Habrá que hacer el esfuerzo de no mirar atrás y aunque sin
olvidar todo lo que nos ha sucedido, intentar que esa mínima ilusión que está
creciendo dentro, a medida que se aproxima el fin político de quienes
propiciaron la tragedia, pueda crecer, devolviéndonos parte de nuestra dignidad
robada y propiciando una mínima paz interior, con la que afrontar un futuro que
probablemente dependa únicamente de nosotros.

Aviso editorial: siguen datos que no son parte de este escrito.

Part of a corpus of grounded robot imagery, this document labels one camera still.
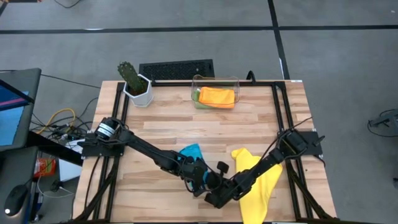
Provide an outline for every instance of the floor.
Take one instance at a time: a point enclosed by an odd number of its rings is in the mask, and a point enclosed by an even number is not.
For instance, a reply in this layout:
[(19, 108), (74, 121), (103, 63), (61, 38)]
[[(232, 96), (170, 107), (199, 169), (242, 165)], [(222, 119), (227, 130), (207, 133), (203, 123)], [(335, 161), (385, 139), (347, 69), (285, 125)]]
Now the floor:
[[(375, 136), (366, 125), (380, 112), (397, 107), (398, 26), (386, 29), (389, 26), (383, 25), (398, 24), (398, 2), (273, 0), (280, 31), (255, 29), (276, 25), (269, 2), (83, 0), (71, 9), (53, 0), (8, 4), (0, 17), (0, 69), (39, 67), (46, 75), (99, 86), (103, 80), (120, 80), (116, 66), (123, 60), (138, 67), (140, 63), (212, 58), (217, 77), (244, 78), (252, 70), (257, 79), (290, 76), (303, 80), (315, 127), (326, 136), (322, 146), (338, 217), (396, 223), (398, 189), (392, 178), (398, 177), (398, 140)], [(251, 28), (197, 32), (132, 29), (205, 26)], [(326, 27), (282, 28), (292, 26)], [(353, 30), (345, 26), (362, 27)], [(79, 33), (80, 29), (100, 28), (109, 32)], [(17, 34), (13, 30), (30, 32)], [(58, 32), (46, 34), (45, 30)], [(81, 113), (96, 96), (98, 89), (42, 77), (34, 113), (42, 121), (65, 107)], [(94, 110), (95, 103), (83, 120), (91, 120)], [(65, 188), (74, 190), (76, 183)], [(71, 202), (72, 197), (46, 198), (41, 223), (69, 219)]]

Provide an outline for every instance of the computer mouse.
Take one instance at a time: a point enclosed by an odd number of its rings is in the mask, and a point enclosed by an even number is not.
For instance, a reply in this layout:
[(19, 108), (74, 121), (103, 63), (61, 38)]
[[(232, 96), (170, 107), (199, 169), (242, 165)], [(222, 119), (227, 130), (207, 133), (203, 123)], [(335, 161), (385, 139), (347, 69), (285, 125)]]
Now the computer mouse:
[(11, 190), (4, 204), (6, 215), (13, 216), (19, 212), (24, 204), (27, 193), (28, 189), (24, 184), (17, 185)]

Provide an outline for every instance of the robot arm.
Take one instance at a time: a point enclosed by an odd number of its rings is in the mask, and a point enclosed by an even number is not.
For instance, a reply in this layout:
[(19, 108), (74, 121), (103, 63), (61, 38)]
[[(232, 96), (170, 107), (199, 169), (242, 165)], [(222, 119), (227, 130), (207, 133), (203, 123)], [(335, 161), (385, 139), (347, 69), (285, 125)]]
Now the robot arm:
[[(195, 197), (207, 192), (205, 201), (216, 208), (222, 208), (231, 199), (239, 200), (246, 195), (256, 179), (272, 166), (280, 164), (285, 159), (301, 156), (308, 147), (308, 142), (295, 129), (288, 129), (281, 133), (276, 143), (275, 148), (267, 156), (263, 156), (263, 159), (254, 167), (238, 172), (230, 179), (223, 177), (223, 174), (228, 171), (228, 165), (224, 162), (218, 163), (217, 168), (220, 173), (216, 173), (208, 169), (207, 164), (201, 159), (187, 157), (175, 151), (158, 149), (136, 136), (115, 118), (104, 118), (95, 133), (88, 136), (81, 146), (88, 144), (90, 146), (102, 144), (107, 147), (129, 146), (153, 159), (160, 169), (190, 183), (192, 186), (190, 191)], [(208, 175), (204, 181), (203, 176), (206, 171)]]

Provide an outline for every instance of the wooden table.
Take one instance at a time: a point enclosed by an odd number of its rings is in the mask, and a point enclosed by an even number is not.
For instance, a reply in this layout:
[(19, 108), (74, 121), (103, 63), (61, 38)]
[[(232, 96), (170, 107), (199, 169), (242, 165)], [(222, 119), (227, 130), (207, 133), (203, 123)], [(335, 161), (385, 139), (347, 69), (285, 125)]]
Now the wooden table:
[[(104, 117), (111, 116), (117, 81), (103, 82), (94, 116), (97, 127)], [(294, 123), (311, 117), (301, 82), (286, 81)], [(271, 88), (240, 87), (240, 101), (233, 110), (197, 110), (193, 107), (190, 87), (153, 87), (154, 100), (148, 108), (129, 104), (126, 124), (142, 139), (160, 149), (179, 151), (199, 143), (205, 161), (216, 168), (218, 161), (229, 164), (227, 177), (235, 173), (231, 151), (246, 147), (260, 156), (278, 131)], [(119, 105), (121, 116), (124, 94)], [(280, 105), (286, 120), (283, 101)], [(312, 129), (306, 121), (297, 129)], [(73, 206), (74, 217), (83, 211), (83, 204), (95, 158), (86, 159)], [(101, 162), (95, 170), (89, 201), (94, 196), (101, 173)], [(313, 156), (303, 156), (303, 168), (309, 191), (331, 216), (335, 216), (328, 180), (323, 164)], [(305, 216), (302, 195), (298, 199)], [(153, 161), (127, 148), (120, 160), (112, 222), (241, 222), (239, 203), (230, 201), (222, 209), (206, 203), (204, 194), (194, 198), (184, 183), (161, 171)], [(99, 217), (104, 217), (107, 193), (103, 197)], [(284, 170), (269, 201), (266, 221), (293, 221), (294, 212), (287, 174)]]

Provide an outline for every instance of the yellow cloth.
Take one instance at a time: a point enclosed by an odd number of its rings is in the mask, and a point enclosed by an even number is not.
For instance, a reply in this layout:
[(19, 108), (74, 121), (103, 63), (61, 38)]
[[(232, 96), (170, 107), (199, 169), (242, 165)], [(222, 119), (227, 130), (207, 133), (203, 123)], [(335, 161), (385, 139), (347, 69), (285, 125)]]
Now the yellow cloth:
[(202, 87), (199, 102), (215, 108), (234, 108), (235, 93), (233, 90)]
[[(236, 160), (236, 172), (252, 168), (260, 159), (259, 156), (252, 156), (246, 148), (234, 150), (231, 155)], [(274, 165), (258, 177), (251, 191), (239, 200), (244, 224), (263, 223), (269, 198), (281, 173), (282, 165)]]

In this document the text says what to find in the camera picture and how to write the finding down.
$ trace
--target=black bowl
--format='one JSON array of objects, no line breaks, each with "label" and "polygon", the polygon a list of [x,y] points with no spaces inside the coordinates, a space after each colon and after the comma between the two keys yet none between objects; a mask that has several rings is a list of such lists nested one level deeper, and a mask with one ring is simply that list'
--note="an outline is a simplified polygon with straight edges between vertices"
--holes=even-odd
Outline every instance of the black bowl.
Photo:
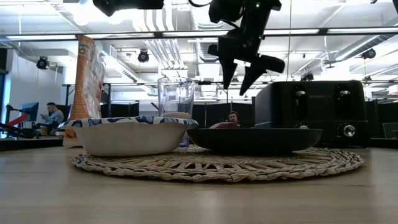
[{"label": "black bowl", "polygon": [[320,129],[237,128],[190,129],[190,139],[212,152],[236,155],[286,156],[293,151],[314,146],[322,135]]}]

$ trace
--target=desk
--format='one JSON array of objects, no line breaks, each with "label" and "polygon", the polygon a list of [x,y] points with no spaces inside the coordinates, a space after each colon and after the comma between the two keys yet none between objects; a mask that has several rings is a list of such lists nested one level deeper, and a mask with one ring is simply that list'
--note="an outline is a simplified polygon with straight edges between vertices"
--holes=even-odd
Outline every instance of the desk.
[{"label": "desk", "polygon": [[0,223],[397,223],[398,151],[350,151],[363,167],[262,184],[107,177],[70,165],[82,149],[0,152]]}]

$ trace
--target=woven placemat
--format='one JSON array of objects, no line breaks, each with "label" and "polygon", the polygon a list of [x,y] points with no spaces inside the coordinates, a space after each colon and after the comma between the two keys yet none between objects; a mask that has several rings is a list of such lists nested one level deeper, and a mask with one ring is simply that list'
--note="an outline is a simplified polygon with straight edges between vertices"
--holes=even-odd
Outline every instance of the woven placemat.
[{"label": "woven placemat", "polygon": [[338,149],[306,149],[290,157],[217,156],[207,149],[191,147],[171,153],[139,157],[97,157],[80,154],[72,164],[87,171],[124,177],[152,177],[163,180],[301,179],[335,175],[358,168],[359,155]]}]

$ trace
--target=white bowl
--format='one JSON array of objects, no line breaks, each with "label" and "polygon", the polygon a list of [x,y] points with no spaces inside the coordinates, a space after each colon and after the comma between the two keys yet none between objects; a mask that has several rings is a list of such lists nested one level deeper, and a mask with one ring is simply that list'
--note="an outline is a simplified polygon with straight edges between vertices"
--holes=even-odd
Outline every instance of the white bowl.
[{"label": "white bowl", "polygon": [[192,119],[138,116],[67,121],[58,128],[73,129],[84,149],[96,156],[142,156],[171,152],[187,129],[198,126]]}]

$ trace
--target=snack bag
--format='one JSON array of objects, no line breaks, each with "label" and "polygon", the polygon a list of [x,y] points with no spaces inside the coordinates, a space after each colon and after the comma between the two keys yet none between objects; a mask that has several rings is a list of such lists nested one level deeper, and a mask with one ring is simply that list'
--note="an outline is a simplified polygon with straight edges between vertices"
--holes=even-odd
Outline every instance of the snack bag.
[{"label": "snack bag", "polygon": [[[75,82],[75,98],[68,120],[101,118],[101,91],[105,63],[94,41],[84,35],[78,37],[79,53]],[[65,130],[64,146],[81,146],[73,130]]]}]

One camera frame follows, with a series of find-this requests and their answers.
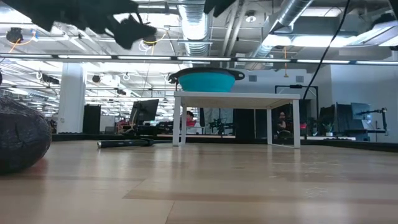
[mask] black cable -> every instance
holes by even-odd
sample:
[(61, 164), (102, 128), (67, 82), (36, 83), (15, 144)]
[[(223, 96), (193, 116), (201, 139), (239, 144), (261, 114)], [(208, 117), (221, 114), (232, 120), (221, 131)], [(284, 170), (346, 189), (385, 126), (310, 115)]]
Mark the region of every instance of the black cable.
[(338, 26), (335, 35), (332, 37), (332, 39), (331, 39), (331, 41), (329, 43), (329, 46), (326, 48), (325, 52), (322, 55), (321, 61), (319, 62), (318, 67), (315, 70), (315, 73), (313, 74), (313, 77), (312, 77), (310, 83), (308, 84), (307, 89), (305, 90), (305, 93), (304, 93), (304, 96), (303, 96), (303, 100), (305, 100), (305, 98), (307, 97), (308, 91), (309, 91), (309, 89), (310, 89), (315, 77), (317, 77), (319, 70), (321, 69), (323, 60), (325, 59), (326, 54), (328, 53), (328, 51), (330, 49), (330, 45), (333, 43), (333, 41), (336, 39), (337, 35), (340, 33), (341, 27), (343, 26), (344, 21), (346, 20), (346, 16), (347, 16), (347, 13), (348, 13), (348, 6), (349, 6), (350, 2), (351, 2), (351, 0), (347, 0), (346, 7), (344, 8), (343, 18), (341, 19), (340, 25)]

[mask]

Habrá que hacer recuento de lo que tanto nos dolió y ajustar
cuentas con los que nos arrastraron al desastre con vagas promesas que nunca se
cumplieron, abandonándonos a una suerte de niebla de la que creímos no poder
salir, pero que gracias a nuestra tenacidad en no abandonar, se va disipando
poco a poco.
Habrá que dar una oportunidad a los que llegan, limpios de
toda culpa pasada, revolucionando un concepto de sociedad viciada, corrupta e
irrespirable, en la que se nos ha hecho imposible continuar sin desprendernos
de toda podredumbre y empezar desde cero, solos o con quienes decidan
acompañarnos, a forjar otra realidad que nunca puede ser peor que la que
padecemos ahora y que es el único camino que nos lleva lejos de la desolación
de sabernos indefensos, abriendo las ventanas que dejen penetrar un aire
fresco, tan necesario para la supervivencia en igualdad, de todos los
ciudadanos españoles.
Habrá que desterrar de raíz todo aquello en lo que una vez
creímos y que ha resultado ser el mayor fraude colectivo que se ha producido
jamás, en esta tierra que tanto queremos y a la que tan mala vida han dado los
que supuestamente representaban nuestros intereses.
Habremos de reinventar la definición de política e implicarnos
en la elaboración de una nueva carta de derechos
y deberes, restando poder a los absolutistas que han hecho de su profesión un
modo de enriquecimiento, para devolverlo a quién realmente siempre perteneció y
que no es otro que un pueblo soberano, al que se ha ido desplazando de su
lugar, para usurpar por medio de la fuerza, todo aquello que se consiguió durante siglos de
lucha denodada y que ahora se ha perdido sin asunción de responsabilidades, a
golpe de decreto.
Habrá que despertar y no volver a permitir la estafa, la
mentira, la manipulación deliberada de un discurso con el único objetivo de
conseguir un fin y batallar a muerte para el esclarecimiento de la verdad y
para que la justicia necesaria sea un hecho y no una pantomima togada inexplicablemente
influida por el peso de apellidos y cargos, inaceptable y desigual, en esta
sociedad en que vivimos.
Habrá que hacer, lo que haya que hacer para conseguirlo,
aprendiendo que la única situación que existe es aquella que contemplamos cada
cual a su alrededor y no la que pretenden dibujar los gastados líderes de
turno, siempre cargados de un triunfalismo exagerado, que en nada se
corresponde con lo que vivimos.
Y habrá que dar al
voto, cuando llegue la hora, la importancia que verdaderamente tiene, siendo
conscientes de que con nuestra libre elección, somos nosotros quienes colocamos
en los órganos del poder a los que finalmente lo alcancen y, principalmente,
que quienes finalmente sean los elegidos, están obligados a escuchar y poner en
práctica nuestras preferencias, estén o no, de acuerdo con las suyas propias,
pues el servicio público, se trata, precisamente, de eso.